10. Parce que c’est un peu plus qu’une série B. Nous l’avons vu :
Mad Max III - Au-delà du Dôme du Tonnerre déborde constamment des limites du simple film d’aventures post-apocalyptique. Une scène comme le récit, par la tribu du désert, de la fuite d’un groupe de survivants avant l’apocalypse puis leur création d’une communauté utopique contribue ainsi tout autant à la création d’une ambiance et d’un discours anti-nucléaire que les passages les plus « aériens » du récit. George Miller aurait pu jouer le minimum syndical. Il aurait pu se contenter de filmer des punks dégénérés, des poursuites en bagnole, des costumes "couleur locale", et tout le monde l’aurait applaudit. Ces éléments sont bien sûr présents dans Mad Max III, mais il ne s’est pas arrêté là. Combien de réalisateurs, dans la même position, se seraient payés le luxe de changer complètement de rythme à la moitié du métrage et de s’offrir une longue parenthèse sans la moindre scène d’action (toute la partie correspondant à la tribu du désert) ? Combien enfin auraient
osé un tel concept, résolument casse-gueule sur le papier ? A l’arrivée, pourtant, cela s’impose comme une évidence.

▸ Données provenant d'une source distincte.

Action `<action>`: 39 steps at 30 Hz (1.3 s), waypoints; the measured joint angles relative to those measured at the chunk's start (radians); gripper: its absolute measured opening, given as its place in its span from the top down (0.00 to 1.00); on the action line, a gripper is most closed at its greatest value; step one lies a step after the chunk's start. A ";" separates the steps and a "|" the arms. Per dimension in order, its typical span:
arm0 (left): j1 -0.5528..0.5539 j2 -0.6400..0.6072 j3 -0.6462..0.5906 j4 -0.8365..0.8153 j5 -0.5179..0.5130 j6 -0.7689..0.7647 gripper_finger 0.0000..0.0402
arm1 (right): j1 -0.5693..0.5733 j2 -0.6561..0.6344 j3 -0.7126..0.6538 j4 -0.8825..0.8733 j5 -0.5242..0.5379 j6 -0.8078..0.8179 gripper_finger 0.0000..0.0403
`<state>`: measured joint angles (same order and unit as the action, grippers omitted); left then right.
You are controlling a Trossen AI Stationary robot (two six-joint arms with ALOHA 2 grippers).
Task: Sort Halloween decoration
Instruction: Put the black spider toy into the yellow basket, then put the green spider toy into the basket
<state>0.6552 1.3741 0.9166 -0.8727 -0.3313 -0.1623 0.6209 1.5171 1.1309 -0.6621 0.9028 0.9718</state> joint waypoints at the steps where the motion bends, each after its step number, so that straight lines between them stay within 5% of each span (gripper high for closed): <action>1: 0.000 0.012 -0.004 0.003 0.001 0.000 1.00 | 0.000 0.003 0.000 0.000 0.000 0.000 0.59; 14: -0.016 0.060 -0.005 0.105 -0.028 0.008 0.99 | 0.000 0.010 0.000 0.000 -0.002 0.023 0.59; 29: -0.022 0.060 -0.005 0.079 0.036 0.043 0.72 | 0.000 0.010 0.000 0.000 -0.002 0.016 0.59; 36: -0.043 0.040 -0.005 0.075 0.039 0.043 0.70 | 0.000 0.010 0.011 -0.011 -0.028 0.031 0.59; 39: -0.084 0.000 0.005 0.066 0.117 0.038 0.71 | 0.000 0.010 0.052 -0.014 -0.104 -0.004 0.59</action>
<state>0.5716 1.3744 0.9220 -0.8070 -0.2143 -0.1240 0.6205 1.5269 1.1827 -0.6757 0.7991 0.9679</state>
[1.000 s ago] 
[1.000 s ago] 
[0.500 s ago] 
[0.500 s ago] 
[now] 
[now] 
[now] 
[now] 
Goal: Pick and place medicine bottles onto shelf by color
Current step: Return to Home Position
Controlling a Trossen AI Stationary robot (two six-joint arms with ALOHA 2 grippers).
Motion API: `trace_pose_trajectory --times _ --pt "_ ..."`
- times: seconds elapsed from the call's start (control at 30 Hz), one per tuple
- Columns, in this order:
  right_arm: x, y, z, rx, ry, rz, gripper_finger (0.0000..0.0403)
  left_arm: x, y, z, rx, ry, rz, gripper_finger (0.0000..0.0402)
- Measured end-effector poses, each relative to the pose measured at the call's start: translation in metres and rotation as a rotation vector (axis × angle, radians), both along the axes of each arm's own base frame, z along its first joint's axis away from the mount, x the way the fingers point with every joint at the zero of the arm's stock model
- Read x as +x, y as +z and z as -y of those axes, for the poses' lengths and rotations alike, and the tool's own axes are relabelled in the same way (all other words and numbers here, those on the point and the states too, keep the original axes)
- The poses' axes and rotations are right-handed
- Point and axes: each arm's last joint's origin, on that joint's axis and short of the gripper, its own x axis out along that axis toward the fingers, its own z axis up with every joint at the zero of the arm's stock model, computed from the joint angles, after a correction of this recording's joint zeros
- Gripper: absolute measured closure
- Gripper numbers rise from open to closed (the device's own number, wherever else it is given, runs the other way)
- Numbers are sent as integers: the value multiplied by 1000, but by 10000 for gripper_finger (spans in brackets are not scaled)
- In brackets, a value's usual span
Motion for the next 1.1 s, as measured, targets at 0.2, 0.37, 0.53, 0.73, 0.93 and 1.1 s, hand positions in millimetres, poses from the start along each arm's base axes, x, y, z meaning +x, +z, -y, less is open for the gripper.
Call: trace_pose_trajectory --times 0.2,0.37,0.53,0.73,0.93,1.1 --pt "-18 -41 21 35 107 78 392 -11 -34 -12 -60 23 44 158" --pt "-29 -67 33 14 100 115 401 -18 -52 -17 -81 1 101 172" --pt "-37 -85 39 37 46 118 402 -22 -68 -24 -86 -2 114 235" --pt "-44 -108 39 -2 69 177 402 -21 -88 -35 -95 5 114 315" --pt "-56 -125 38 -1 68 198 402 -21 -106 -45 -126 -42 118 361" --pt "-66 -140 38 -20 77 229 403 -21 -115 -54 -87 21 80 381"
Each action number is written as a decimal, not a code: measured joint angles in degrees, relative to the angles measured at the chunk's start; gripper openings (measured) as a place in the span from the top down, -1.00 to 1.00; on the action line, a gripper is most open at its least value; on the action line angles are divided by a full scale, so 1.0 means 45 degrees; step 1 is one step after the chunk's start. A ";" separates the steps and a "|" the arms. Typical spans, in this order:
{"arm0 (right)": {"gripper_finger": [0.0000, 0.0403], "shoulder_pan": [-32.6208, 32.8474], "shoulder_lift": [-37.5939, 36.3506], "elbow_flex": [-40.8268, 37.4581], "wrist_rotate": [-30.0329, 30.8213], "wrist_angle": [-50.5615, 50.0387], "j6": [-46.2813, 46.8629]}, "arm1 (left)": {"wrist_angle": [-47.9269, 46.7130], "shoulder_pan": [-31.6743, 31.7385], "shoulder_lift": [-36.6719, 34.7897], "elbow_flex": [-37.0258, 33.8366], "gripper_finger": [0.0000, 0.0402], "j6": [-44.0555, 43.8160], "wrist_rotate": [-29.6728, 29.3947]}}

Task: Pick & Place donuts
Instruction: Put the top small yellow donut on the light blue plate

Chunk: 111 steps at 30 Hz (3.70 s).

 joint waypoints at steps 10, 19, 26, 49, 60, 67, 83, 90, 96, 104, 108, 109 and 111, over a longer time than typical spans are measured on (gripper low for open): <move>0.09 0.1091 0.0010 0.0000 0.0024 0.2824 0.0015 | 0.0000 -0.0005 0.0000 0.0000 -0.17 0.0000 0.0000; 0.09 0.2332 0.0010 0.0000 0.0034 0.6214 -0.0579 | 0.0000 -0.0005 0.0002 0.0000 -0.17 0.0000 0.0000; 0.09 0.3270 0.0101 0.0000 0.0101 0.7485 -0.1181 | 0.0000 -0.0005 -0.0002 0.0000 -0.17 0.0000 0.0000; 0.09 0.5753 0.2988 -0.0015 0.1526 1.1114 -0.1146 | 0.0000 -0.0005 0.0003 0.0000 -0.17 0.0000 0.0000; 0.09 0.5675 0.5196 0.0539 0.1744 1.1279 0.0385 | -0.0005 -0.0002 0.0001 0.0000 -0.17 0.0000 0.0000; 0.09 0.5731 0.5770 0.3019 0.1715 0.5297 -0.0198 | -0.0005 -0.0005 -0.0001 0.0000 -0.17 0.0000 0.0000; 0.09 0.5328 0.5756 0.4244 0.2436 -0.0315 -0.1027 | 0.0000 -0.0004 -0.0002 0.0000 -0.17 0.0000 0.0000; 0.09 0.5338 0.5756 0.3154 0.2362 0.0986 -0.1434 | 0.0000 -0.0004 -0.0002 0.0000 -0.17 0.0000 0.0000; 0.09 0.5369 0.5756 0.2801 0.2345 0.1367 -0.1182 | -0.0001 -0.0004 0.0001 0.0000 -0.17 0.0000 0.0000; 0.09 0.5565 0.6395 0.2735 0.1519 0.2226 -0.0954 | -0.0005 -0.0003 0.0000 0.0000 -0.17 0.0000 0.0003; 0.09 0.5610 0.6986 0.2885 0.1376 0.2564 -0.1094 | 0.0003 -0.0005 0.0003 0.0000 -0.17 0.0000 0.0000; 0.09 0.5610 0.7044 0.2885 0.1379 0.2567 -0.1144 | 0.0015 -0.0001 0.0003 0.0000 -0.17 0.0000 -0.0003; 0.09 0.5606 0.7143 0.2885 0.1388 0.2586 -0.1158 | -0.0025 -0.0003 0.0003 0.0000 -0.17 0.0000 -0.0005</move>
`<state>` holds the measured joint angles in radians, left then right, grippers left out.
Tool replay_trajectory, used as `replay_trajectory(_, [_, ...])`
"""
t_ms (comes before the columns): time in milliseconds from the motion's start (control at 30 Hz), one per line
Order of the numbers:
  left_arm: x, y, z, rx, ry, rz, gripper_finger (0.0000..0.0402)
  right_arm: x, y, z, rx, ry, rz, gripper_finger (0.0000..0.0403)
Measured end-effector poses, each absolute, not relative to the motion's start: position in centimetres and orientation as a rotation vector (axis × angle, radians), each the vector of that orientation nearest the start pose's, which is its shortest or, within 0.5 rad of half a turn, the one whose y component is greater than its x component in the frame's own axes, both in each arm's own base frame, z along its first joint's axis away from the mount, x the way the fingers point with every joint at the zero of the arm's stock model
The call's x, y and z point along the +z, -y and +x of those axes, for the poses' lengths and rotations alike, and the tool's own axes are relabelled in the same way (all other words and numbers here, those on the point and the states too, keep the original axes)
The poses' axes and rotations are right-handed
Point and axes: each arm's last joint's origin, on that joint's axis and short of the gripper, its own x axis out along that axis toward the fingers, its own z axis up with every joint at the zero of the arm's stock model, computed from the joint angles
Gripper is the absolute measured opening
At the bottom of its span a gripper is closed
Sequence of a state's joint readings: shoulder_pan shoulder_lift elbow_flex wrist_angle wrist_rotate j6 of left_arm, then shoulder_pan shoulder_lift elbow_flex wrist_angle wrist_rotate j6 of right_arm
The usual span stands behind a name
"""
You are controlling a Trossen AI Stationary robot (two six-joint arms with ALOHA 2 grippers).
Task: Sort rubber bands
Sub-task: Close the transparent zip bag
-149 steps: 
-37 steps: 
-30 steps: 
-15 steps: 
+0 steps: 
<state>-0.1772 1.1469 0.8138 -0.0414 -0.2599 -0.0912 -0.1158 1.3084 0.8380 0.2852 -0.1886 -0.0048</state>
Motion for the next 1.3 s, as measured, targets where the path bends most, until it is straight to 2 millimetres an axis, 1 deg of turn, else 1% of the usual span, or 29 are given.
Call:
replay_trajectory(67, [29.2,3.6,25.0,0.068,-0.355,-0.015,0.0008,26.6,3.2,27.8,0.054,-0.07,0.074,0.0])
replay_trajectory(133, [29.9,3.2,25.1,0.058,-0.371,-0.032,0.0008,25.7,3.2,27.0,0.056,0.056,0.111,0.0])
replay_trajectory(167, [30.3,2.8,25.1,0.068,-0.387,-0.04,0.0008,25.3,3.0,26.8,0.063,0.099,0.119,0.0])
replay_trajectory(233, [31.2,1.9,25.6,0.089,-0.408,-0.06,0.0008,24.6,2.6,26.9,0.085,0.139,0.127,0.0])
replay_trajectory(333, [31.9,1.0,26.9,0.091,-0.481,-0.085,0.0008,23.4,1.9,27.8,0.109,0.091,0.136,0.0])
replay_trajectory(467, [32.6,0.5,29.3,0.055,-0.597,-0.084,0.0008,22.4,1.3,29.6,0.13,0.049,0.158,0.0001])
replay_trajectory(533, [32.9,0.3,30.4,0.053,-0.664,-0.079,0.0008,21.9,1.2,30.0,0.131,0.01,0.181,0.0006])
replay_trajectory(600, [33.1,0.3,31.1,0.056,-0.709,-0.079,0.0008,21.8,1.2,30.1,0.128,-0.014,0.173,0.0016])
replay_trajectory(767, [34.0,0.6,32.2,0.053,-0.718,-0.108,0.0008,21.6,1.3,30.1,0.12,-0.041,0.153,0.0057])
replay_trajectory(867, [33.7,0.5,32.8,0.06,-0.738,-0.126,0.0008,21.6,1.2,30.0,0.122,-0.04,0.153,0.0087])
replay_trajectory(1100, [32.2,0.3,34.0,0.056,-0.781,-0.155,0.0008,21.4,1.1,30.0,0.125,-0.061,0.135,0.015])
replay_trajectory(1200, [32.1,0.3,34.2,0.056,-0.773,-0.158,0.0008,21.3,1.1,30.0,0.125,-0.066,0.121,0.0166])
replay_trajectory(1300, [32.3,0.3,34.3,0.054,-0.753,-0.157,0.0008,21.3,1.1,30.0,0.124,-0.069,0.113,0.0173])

Ce n’est pas la moindre des qualités du film de Miller. Un film aux thématiques beaucoup plus riches que son sujet ne le nécessitait, à plus forte raison pour l’exercice d’une suite où trop souvent, tout ce que l’on peut attendre, c’est de voir la même chose en plus et en mieux. Pour ne pas vous être plié à ces diktats, quitte à décevoir vos fans, merci Mr Miller.
Car enfin, s’il y a une qualité qui ne devrait jamais être fustigée chez un réalisateur, c’est bien son ambition.